▸ WHAT YOU NEED TO DO
Within this material, state how many lines include the string "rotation". Reply with the number only.

▸ SOURCE DATA

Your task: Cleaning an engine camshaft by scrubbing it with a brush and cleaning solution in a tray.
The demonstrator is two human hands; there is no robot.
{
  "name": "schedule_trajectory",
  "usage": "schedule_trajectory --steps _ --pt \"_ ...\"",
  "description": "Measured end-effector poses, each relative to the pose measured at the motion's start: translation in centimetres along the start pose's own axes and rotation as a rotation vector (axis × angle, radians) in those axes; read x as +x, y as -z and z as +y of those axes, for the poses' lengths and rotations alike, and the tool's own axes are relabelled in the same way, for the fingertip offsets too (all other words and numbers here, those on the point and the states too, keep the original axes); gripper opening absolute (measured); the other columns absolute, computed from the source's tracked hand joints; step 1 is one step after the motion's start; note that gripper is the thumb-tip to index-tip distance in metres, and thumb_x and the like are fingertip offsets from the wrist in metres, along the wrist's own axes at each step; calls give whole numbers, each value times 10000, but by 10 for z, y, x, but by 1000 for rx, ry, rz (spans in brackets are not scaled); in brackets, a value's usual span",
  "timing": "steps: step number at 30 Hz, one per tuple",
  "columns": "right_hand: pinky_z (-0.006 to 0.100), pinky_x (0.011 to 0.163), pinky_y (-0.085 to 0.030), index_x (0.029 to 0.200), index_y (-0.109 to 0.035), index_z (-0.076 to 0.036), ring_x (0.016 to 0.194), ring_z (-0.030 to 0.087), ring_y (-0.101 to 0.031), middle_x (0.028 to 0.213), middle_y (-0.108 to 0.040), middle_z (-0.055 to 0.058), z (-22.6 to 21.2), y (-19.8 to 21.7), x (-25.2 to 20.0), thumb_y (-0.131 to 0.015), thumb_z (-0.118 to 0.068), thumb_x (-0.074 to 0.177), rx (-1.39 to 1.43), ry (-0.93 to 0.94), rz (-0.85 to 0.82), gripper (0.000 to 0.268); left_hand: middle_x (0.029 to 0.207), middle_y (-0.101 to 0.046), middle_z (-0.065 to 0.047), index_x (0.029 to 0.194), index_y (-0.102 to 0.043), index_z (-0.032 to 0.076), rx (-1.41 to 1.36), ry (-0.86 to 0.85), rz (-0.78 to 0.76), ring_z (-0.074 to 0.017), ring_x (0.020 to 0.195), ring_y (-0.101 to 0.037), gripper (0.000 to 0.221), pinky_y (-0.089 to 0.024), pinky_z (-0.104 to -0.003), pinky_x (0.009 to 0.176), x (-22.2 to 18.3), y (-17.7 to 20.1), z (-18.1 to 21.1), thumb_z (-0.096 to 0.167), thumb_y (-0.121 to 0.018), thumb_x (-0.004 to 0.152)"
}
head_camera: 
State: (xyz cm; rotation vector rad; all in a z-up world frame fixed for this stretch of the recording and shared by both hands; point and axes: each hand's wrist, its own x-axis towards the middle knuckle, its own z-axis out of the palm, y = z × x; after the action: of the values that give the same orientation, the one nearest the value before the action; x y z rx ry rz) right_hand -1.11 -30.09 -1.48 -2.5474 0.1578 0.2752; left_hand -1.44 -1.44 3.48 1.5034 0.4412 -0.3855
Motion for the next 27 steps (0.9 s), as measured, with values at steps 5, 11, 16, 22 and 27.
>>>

▸ ANSWER
2